Handle streaming with WindowedWordCount

Process unbounded data with windowing and timestamps.

MinimalWordCount

The simplest WordCount implementation focuses on the core pipeline structure without additional complexity.

Java
Python
Go

import org.apache.beam.sdk.Pipeline;
import org.apache.beam.sdk.io.TextIO;
import org.apache.beam.sdk.options.PipelineOptions;
import org.apache.beam.sdk.options.PipelineOptionsFactory;
import org.apache.beam.sdk.transforms.Count;
import org.apache.beam.sdk.transforms.Filter;
import org.apache.beam.sdk.transforms.FlatMapElements;
import org.apache.beam.sdk.transforms.MapElements;
import org.apache.beam.sdk.values.TypeDescriptors;
import java.util.Arrays;

public class MinimalWordCount {
public static void main(String[] args) {
// Create pipeline options
PipelineOptions options = PipelineOptionsFactory.create();
Pipeline p = Pipeline.create(options);

p.apply(TextIO.read().from("gs://apache-beam-samples/shakespeare/kinglear.txt"))
    // Split lines into words
    .apply(FlatMapElements
        .into(TypeDescriptors.strings())
        .via((String line) -> Arrays.asList(line.split("[^\\p{L}]+"))))
    // Filter empty words
    .apply(Filter.by((String word) -> !word.isEmpty()))
    // Count occurrences
    .apply(Count.perElement())
    // Format as text
    .apply(MapElements
        .into(TypeDescriptors.strings())
        .via((KV<String, Long> wordCount) -> 
            wordCount.getKey() + ": " + wordCount.getValue()))
    // Write results
    .apply(TextIO.write().to("wordcounts"));

p.run().waitUntilFinish();
}
}

Key concepts:

TextIO.read(): Reads text files line by line
FlatMapElements: Splits each line into multiple words
Filter: Removes empty strings
Count.perElement(): Counts occurrences of each unique word
MapElements: Formats output as “word: count”
TextIO.write(): Writes results to files

import apache_beam as beam
from apache_beam.io import ReadFromText, WriteToText
from apache_beam.options.pipeline_options import PipelineOptions
import re

def main():
# Create pipeline options
pipeline_options = PipelineOptions()

with beam.Pipeline(options=pipeline_options) as p:
    # Read input file
    lines = p | ReadFromText('gs://dataflow-samples/shakespeare/kinglear.txt')
    
    # Count words
    counts = (
        lines
        | 'Split' >> beam.FlatMap(lambda x: re.findall(r'[A-Za-z\']+', x))
        | 'PairWithOne' >> beam.Map(lambda x: (x, 1))
        | 'GroupAndSum' >> beam.CombinePerKey(sum))
    
    # Format output
    output = counts | 'Format' >> beam.Map(
        lambda word_count: '%s: %s' % (word_count[0], word_count[1]))
    
    # Write results
    output | WriteToText('wordcounts')

if __name__ == '__main__':
main()

Key concepts:

ReadFromText: Reads text files
FlatMap: Splits lines into words using regex
Map: Pairs each word with 1
CombinePerKey: Sums counts for each word
WriteToText: Writes formatted results

package main

import (
"context"
"fmt"
"regexp"
"github.com/apache/beam/sdks/v2/go/pkg/beam"
"github.com/apache/beam/sdks/v2/go/pkg/beam/io/textio"
"github.com/apache/beam/sdks/v2/go/pkg/beam/register"
"github.com/apache/beam/sdks/v2/go/pkg/beam/transforms/stats"
"github.com/apache/beam/sdks/v2/go/pkg/beam/runners/prism"
)

var wordRE = regexp.MustCompile(`[a-zA-Z]+('[a-z])?`)
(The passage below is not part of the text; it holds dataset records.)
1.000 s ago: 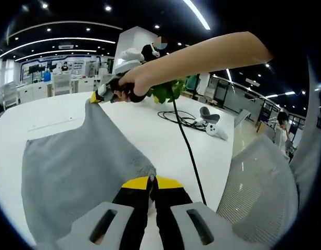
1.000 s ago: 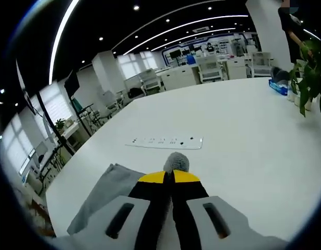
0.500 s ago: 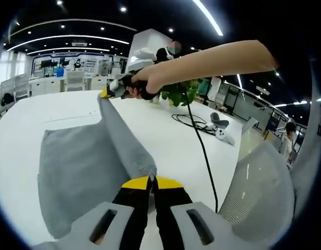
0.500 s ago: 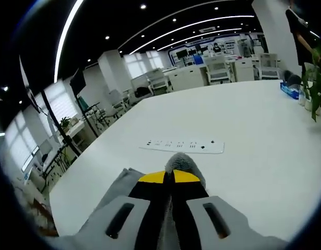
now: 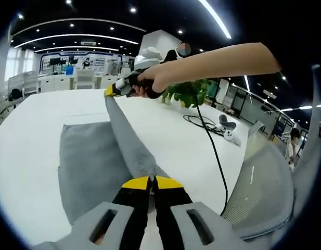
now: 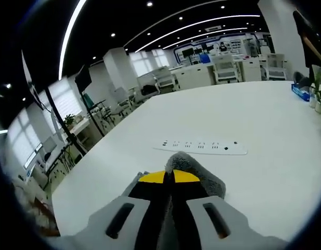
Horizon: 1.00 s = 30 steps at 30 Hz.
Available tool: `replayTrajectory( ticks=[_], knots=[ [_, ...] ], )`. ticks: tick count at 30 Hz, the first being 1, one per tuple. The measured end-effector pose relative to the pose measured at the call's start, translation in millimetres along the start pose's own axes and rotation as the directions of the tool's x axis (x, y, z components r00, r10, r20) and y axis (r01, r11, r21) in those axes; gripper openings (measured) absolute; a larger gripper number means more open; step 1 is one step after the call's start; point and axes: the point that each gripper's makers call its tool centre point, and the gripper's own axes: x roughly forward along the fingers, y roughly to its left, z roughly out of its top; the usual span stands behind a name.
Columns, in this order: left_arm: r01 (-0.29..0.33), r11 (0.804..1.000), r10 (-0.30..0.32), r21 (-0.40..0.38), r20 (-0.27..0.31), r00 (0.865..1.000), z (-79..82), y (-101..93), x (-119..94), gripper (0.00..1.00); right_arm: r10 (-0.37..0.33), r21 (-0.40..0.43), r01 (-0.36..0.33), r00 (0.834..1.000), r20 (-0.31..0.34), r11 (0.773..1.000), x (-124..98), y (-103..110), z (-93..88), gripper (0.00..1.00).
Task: Fold the towel on the table until its edges align and the towel forms a compact rectangular stack.
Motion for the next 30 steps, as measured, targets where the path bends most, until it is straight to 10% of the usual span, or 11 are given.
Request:
replayTrajectory(
  ticks=[30],
  knots=[
    [-0.118,0.991,0.118,-0.069,-0.010,0.993,-23.6,57.7,-52.6,0.03,0.053,0.003,-0.053,0.998,-0.027,0.999,46.7,70.0,-17.4,0.01]
  ],
)
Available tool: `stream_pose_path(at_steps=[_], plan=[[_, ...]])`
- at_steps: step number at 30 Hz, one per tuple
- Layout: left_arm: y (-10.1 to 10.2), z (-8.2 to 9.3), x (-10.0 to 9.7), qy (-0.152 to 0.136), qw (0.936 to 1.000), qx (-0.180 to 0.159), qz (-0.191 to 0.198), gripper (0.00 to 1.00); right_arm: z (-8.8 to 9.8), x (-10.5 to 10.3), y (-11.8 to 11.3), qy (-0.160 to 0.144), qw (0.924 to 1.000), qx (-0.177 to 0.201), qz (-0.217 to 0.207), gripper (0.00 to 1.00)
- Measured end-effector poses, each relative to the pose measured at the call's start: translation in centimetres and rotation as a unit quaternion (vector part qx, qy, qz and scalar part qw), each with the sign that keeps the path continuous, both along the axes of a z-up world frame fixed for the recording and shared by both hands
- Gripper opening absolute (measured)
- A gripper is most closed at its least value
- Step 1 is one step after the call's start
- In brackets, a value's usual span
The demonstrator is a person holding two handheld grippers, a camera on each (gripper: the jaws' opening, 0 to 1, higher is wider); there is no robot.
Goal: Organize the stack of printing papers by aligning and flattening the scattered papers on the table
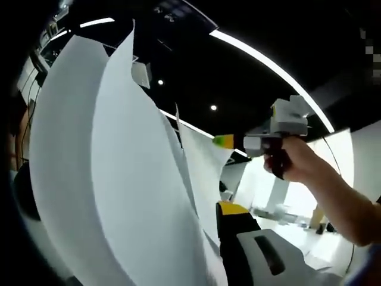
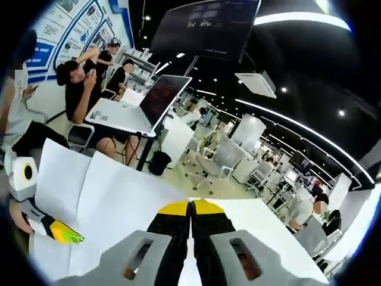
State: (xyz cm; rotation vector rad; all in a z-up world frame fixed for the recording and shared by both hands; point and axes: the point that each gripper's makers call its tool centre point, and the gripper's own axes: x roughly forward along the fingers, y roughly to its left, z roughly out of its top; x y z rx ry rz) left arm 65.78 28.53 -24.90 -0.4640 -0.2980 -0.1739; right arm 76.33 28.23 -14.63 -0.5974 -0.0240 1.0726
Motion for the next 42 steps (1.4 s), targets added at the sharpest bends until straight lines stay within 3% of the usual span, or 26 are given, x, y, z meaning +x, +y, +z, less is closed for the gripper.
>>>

func splitWords(line string, emit func(string)) {
for _, word := range wordRE.FindAllString(line, -1) {
    emit(word)
}
}

func formatCounts(w string, c int) string {
return fmt.Sprintf("%s: %v", w, c)
}

func init() {
register.Function2x0(splitWords)
register.Function2x1(formatCounts)
register.Emitter1[string]()
}

func main() {
beam.Init()
p := beam.NewPipeline()
s := p.Root()

// Read input
lines := textio.Read(s, "gs://apache-beam-samples/shakespeare/kinglear.txt")

// Split into words
words := beam.ParDo(s, splitWords, lines)

// Count words
counted := stats.Count(s, words)

// Format output
formatted := beam.ParDo(s, formatCounts, counted)

// Write results
textio.Write(s, "wordcounts.txt", formatted)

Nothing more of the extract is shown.